Essencialmente, o governo de Obama – como o de Bush, que esteve envolvido no golpe de vida curta em 2002 contra Hugo Chávez – tinha uma política de promover uma “mudança de regime” na Venezuela. Com Trump, aquela política tomou uma direção mais agressiva, aberta e perigosa.
Infelizmente não tem havido praticamente nenhuma crítica aos esforços do governos dos EUA para derrubar o governo venezuelano na grande mídia. No Congresso dos EUA, onde um grande número de legisladores agora se opõem ao embargo contra Cuba, por exemplo, há pouco clamor, com a importante exceção do um pequeno grupo de democratas progressistas que se opuseram às sanções contra a Venezuela, sob Obama e Trump. A maior parte do establishment político e da mídia parece acreditar que Trump tem a agenda política certa para a Venezuela, com vários liberais justificando as duras medidas com casos de corrupção, violação de direitos humanos e outros crimes que supostamente envolvem funcionários venezuelanos.
Entretanto, nenhuma dessas críticas pede sanções econômicas contra países latino-americanos com registro de muito mais violência e repressão. Contra Honduras, por exemplo, onde os militares recentemente reprimiram violentamente manifestações pacíficas após eleições fraudulentas, que o governo dos EUA reconheceu. Ou contra a Colômbia  e o México, onde nos últimos meses dezenas de candidatos políticos e líderes sociais foram assassinados com impunidade.

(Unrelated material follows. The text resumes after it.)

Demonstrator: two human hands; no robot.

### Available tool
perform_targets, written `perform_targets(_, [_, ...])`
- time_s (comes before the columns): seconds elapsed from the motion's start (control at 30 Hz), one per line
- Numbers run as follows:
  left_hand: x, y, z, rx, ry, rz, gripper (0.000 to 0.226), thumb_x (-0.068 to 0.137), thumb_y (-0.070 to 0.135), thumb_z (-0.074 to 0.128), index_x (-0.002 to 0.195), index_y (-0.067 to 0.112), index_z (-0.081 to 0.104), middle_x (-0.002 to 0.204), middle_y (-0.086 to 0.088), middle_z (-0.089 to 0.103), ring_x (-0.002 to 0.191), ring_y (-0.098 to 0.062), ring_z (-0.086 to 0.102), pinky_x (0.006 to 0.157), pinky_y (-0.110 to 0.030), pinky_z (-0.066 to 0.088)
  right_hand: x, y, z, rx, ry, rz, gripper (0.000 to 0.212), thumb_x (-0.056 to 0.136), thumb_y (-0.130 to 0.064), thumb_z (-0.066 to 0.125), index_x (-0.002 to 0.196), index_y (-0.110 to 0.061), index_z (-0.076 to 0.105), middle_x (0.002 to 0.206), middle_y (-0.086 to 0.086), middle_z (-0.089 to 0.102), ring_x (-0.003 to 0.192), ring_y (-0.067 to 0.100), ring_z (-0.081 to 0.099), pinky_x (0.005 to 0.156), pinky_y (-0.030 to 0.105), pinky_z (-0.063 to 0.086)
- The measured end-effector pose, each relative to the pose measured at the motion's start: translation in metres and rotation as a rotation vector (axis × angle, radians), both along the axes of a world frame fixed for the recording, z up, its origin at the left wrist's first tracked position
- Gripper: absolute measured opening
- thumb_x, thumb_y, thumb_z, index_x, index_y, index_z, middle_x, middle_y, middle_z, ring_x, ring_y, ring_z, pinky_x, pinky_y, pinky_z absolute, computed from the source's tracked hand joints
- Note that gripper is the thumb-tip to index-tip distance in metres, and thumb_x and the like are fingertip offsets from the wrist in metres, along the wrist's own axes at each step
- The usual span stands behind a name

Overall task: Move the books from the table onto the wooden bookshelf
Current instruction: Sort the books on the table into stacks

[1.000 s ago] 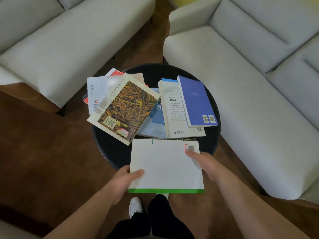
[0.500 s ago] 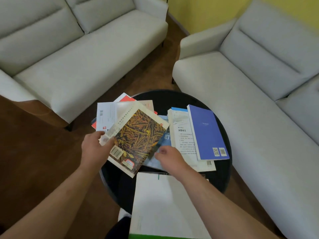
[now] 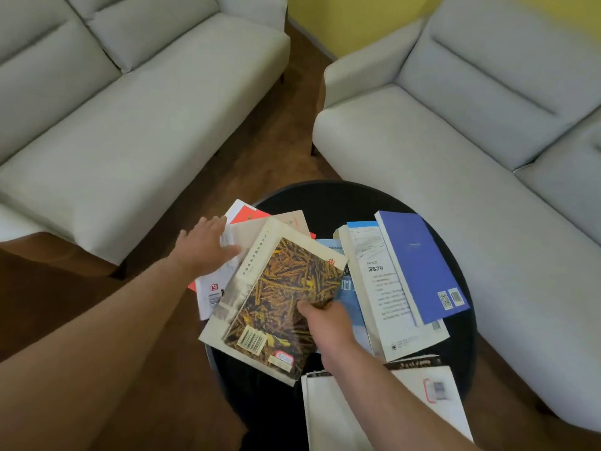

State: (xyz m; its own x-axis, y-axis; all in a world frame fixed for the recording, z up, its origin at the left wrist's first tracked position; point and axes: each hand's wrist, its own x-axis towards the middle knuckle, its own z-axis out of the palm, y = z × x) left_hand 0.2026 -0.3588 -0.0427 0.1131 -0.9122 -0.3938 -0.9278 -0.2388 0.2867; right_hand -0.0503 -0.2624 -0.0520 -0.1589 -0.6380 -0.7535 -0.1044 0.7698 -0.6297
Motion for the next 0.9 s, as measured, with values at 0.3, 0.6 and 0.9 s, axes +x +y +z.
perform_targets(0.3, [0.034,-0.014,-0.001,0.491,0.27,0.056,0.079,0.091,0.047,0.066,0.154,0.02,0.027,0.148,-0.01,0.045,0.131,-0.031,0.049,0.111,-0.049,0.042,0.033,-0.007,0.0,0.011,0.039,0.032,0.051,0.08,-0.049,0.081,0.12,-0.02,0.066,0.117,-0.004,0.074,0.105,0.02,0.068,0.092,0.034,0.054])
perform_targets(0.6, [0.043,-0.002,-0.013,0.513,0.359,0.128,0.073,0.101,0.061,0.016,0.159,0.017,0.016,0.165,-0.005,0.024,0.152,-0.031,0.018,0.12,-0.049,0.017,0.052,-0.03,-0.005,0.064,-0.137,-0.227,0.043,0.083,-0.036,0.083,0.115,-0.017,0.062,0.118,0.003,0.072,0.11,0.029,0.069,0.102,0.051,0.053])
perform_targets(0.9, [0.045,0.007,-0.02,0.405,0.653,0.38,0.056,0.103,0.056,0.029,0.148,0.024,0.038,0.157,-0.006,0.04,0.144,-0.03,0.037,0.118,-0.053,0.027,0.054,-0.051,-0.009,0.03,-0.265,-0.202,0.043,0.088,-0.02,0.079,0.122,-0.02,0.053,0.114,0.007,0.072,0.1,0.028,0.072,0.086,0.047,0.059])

A Venezuela é tratada de modo diferente pelos EUA por razões óbvias: tem um governo que busca ser independente de Washington e se encontra sobre reservas de centenas de bilhões de barris petróleo, que – quando a economia da Venezuela finalmente se recuperar – irão possibilitar ao governo ter influência regional de longo alcance.

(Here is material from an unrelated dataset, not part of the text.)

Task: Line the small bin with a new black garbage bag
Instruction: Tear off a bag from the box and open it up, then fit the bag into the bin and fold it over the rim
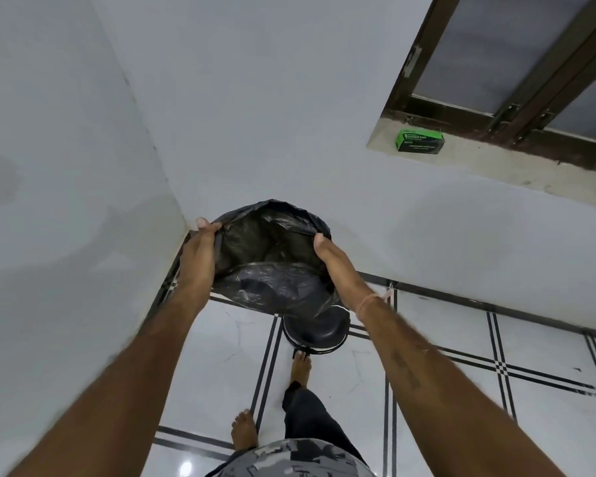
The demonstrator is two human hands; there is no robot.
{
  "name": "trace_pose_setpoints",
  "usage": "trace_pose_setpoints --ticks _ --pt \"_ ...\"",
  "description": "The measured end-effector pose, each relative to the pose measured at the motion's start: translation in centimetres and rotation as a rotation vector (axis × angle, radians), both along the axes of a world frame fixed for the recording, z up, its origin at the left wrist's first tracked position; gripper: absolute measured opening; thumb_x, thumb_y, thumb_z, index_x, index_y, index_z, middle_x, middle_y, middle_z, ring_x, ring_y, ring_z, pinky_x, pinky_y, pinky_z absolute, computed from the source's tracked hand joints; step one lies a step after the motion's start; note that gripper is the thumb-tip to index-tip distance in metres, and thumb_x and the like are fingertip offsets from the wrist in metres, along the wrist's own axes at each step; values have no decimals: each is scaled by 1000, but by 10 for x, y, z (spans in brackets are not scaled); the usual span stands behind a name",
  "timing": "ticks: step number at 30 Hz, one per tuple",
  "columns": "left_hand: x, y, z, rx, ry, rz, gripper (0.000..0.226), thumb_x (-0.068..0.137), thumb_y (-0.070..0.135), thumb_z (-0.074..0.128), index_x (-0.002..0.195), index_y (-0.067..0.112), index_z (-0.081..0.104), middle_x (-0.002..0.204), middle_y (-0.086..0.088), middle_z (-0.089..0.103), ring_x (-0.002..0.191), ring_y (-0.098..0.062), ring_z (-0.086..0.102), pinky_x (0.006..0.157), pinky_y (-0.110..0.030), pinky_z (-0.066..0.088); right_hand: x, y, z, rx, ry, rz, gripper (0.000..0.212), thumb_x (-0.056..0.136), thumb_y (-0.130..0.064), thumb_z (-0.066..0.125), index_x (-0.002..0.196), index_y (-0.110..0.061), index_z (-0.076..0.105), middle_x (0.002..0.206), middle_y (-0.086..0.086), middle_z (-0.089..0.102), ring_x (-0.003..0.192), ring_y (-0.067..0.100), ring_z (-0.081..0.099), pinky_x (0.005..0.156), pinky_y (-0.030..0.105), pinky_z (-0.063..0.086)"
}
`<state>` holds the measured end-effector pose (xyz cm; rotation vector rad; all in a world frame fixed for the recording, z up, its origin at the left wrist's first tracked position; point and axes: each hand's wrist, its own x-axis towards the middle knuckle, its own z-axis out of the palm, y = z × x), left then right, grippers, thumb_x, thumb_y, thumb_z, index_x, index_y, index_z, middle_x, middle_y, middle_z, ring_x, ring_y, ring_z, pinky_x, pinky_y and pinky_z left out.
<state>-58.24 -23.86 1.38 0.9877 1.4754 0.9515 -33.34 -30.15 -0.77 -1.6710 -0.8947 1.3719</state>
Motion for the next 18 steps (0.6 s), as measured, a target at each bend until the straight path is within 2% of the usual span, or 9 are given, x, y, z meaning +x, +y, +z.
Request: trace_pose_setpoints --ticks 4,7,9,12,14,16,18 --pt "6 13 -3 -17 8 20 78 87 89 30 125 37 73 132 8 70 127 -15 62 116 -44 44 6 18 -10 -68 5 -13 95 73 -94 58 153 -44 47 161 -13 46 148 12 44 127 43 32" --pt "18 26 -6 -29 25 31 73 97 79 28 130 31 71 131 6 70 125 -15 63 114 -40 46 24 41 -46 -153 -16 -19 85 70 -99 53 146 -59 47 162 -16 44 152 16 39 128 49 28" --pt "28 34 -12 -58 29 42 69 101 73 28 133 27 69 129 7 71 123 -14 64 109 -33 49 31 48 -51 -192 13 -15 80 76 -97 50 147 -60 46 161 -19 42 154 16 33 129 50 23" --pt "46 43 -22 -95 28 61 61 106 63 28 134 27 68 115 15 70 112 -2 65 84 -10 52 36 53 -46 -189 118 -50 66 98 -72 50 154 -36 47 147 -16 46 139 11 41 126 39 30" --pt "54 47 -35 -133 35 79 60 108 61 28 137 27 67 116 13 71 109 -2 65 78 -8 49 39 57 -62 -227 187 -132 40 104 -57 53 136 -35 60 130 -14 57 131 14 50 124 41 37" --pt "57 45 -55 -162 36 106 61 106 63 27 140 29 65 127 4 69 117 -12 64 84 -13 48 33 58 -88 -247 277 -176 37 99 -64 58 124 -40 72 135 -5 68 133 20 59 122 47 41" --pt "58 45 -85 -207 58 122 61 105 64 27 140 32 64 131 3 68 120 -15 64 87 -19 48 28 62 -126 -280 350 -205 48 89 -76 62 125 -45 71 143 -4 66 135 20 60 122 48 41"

De fato, isso é exatamente o que aconteceu durante o governo Chávez. Aumentou a popularidade da Venezuela na América Central e no Caribe graças em grande parte à generosa iniciativa Petrocaribe do governo, que trouxe benefícios econômicos tangíveis a muitos países da região. Ela teve também influência na construção de instituições regionais tais como a Comunidade de Estados Latino-Americanos e do Caribe (Celac) e a União das Nações Sul Americanas (Unasur), que eram muito mais independentes dos EUA do que a Organização dos Estados Americanos, localizada em Washington.
A despeito de como cada um se sinta, em relação ao atual governo da Venezuela, é tempo de se dar conta de que a política dos EUA com relação a esse pais está tornando as coisas piores. Está gerando maior sofrimento econômico, instabilidade e polarização política e minando as chances de alcançar uma solução pacífica para a crise política do país.

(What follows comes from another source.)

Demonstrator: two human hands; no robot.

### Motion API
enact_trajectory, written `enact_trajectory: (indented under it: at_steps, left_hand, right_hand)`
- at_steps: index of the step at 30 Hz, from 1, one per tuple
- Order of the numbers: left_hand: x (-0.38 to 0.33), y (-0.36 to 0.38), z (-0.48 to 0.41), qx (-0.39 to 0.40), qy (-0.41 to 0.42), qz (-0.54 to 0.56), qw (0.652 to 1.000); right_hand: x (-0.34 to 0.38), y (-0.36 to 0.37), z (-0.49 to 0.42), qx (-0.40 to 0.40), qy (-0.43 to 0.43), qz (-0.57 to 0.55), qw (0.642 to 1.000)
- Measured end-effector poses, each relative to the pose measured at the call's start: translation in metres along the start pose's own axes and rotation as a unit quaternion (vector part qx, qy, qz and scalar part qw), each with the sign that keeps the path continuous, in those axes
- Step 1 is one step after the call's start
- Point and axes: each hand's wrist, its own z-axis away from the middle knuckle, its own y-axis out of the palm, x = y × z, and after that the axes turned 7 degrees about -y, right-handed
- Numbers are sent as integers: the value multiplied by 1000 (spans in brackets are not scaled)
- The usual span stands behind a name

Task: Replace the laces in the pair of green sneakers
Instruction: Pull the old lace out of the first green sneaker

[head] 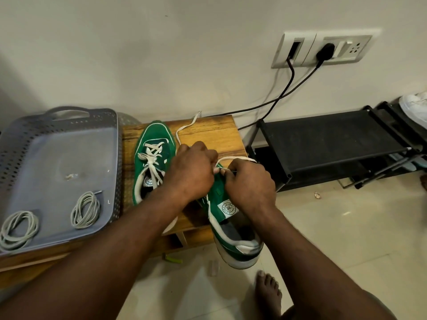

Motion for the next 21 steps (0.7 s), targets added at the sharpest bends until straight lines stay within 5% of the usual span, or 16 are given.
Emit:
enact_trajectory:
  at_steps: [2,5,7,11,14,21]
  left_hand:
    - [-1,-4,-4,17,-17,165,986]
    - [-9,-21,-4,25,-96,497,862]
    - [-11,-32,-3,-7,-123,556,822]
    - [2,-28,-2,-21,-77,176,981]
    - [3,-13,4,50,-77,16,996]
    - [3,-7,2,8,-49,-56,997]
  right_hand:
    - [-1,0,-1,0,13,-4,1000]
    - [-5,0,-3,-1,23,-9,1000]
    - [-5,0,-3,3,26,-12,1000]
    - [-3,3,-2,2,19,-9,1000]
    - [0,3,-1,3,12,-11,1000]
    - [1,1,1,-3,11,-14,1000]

Os comentários sobre golpe e intervenção militar na Venezuela, ou em qualquer outro lugar da América Latina, precisam retornar a seu prévio status de tabu, particularmente por causa da receptividade a ideias absurdas da atual liderança dos EUA. Em vez disso, é hora de esfriar as cabeças em todo o espectro político para trabalhar juntos por uma mudança na direção política em relação à Venezuela. Primeiro, os cidadãos dos EUA que se importam com os Estados Unidos devem organizar-se para forçar Trump a levantar o embargo financeiro; depois, é preciso encorajar os esforços para construir confiança e diálogo entre os setores políticos, ao mesmo tempo em que marginalizamos linhas-duras que se opõem a qualquer forma de acordo.